Thursday, November 30, 2006

And so I worry

Today, I made seven nervous jokes in five minutes. You know the kind, where you joke about your hair or your shoes or burping or gas or something just to take the attention off whatever the subject is? Well, today the subject was me and the fact that I am freaking out a little.

In case I'd neglected to be blatant to the point of sheer annoyance, let me now cross that line without looking back: I HAVE A MARATHON IN LESS THAN TWO WEEKS. I also have a major event to help coordinate, I have a plane to catch, I have Christmas cards to write, I have binders to organize, I have shopping to do, I have three projects due at work by the end of next week, and I have a knee that, according to my articulate doctor, is "living on borrowed time." No, it doesn't hurt and it's not going to fall off or anything but my doctor says we need to address it A.S.A.P. after the marathon. Ugh.

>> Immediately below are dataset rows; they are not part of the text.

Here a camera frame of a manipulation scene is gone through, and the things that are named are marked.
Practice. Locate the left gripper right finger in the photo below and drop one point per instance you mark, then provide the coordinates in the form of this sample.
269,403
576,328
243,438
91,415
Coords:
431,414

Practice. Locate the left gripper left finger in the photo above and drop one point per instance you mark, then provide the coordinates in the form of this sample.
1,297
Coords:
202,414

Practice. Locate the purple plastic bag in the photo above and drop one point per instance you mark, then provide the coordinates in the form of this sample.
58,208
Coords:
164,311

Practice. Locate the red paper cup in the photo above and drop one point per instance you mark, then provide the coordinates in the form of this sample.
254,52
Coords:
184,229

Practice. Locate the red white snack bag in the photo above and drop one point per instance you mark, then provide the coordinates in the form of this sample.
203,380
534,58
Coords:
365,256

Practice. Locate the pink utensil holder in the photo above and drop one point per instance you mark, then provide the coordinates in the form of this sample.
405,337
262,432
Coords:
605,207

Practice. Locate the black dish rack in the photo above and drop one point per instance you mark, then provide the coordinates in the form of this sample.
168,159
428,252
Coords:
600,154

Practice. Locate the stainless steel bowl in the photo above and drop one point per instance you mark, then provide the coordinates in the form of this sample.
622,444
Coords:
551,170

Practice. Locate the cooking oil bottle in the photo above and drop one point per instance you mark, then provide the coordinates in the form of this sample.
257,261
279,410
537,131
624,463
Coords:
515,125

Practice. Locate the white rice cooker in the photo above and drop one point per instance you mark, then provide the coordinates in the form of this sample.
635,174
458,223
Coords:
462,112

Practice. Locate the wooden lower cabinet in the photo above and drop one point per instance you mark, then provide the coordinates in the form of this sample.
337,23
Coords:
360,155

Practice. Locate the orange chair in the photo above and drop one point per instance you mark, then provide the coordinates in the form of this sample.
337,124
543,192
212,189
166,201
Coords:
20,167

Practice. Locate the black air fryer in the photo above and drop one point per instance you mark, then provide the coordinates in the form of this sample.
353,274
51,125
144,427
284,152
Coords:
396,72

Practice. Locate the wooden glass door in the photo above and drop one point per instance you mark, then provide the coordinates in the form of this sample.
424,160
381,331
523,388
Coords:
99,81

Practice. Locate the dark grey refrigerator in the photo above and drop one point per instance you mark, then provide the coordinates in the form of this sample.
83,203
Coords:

Never having been known for my quiet suffering or rock-like strength, I apparently have not been hiding it well. I came a little unglued when the hostess set my glass of water on the table at lunch today and when I promptly said "Thank you" she said "yeah, whatever." So I said "Excuse me?" and she ignored me. So then we had to leave the restaurant because I'm certain that, no matter how you've trained, they won't let you out of jail to participate in a marathon if you're charged with Murder One. My poor, innocent lunch companions were kind enough to humor me but I am sure they won't put up with much more.

I'm not sure why I do this to myself. I'm not sure why I freak out internally (alright and a little externally) at these busy times. They are mostly my doing, I know, but you'd think I'd learn to just chill out a little. You'd think I'd learn to not worry. But no, I worry.

I worry about being late. I worry about forgetting something. I worry about not getting the right gift. I worry that I don't have time to read blogs. I worry that this makes me seem like a jerk. I worry about my parents. I worry about my dog. I worry about my money. I worry about my inability to refuse Christmas cookies. I worry about life changing. I worry about life never changing. I worry about the weather. I worry about my legs not wanting to carry me 26.2 miles. I worry I'm not seeing my friends enough. I worry and I worry. I freak out, and get temperamental. I break out from the stress. I get tired. And then, I worry some more.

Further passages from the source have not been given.